Liu’s work includes subtle museums, historically informed preservation projects, and progressive urban projects that blur the edges of private space and public good. “In a world that tends to create endless dull peripheries, he has found a way to build places that are a building, infrastructure, landscape and public space at the same time,” writes Alejandro Aravena, chair of the Pritzker jury.

02-91290207-2025-pritzker-winner.jpgNovartis (Shanghai) Block – C6 [Photo: courtesy of Arch-Exist]

Liu, 69, has a unique background that informs his work. After studying architecture in the late 1970s and early ’80s, he worked at the state-owned Chengdu Architectural Design and Research Institute before volunteering to embed in remote Tibet where he developed a passion for meditation and writing. For a decade he left architecture to write novels and paint. In 1999 he returned to the field and established Jiakun Architects, when he was in his 40s. He now has more than 30 built projects to his name, many located in and around his hometown of Chengdu.

In its citation for the 2025 Pritzker Prize, the jury commended Liu for his focus on the creating high-quality buildings for the lives of ordinary people. “While density appears to be a more sustainable solution for people to live together, the scarcity of space usually implies a poor quality of life,” the jury writes. “Liu Jiakun rethinks the fundamentals of density through cohabitation, crafting an intelligent solution that balances the opposite forces at play.”

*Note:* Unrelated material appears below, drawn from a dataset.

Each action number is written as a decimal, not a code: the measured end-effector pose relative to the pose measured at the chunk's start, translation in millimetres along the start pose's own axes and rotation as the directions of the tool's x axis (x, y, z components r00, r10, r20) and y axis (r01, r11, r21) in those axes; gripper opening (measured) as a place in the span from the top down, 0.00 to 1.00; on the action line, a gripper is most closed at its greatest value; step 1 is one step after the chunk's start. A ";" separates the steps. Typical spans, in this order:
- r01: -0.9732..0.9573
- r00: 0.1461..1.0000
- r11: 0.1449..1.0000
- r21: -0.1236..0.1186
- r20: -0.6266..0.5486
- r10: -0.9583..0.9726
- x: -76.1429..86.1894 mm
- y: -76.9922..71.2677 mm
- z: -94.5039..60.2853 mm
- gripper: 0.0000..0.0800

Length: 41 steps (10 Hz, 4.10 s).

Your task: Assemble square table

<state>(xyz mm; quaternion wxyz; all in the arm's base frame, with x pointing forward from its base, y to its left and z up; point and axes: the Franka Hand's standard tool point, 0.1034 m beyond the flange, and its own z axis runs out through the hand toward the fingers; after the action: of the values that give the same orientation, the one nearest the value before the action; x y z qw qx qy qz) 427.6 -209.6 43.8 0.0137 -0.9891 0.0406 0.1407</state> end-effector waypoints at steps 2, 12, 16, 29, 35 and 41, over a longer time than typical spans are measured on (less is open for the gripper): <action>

03-91290207-2025-pritzker-winner.jpgWest Village [Photo: courtesy Chen Chen]

This is especially evident in one of Liu’s standout projects, the West Village mixed use “urban complex,” which wraps the perimeter of a gigantic city block with a five-story building combining shops, offices, and community spaces. One full side of this megablock is made of a striking crisscross of steel ramps that serve to connect pedestrians and cyclists to the complex’s various spaces while also doubling as an inner city trail. A large courtyard of sports fields and gardens sits inside the built perimeter, with its towering ramps serving as a window frame for the 21-million-person city beyond.

04-91290207-2025-pritzker-winner.jpgWest Village [Photo: courtesy Qian Shen Photography]

This socially minded work is continuing at an even larger scale in a forthcoming project. Liu’s firm is in the midst of creating a large park from a former steel factory in the city of Hangzhou. Opening once degraded land to the public while also celebrating its industrial heritage, the park strikes a soft balance between history and contemporary urban demands.

Liu is just the second Pritzker Prize winner from China, after Wang Shu in 2012. No American has won the prize since 2005.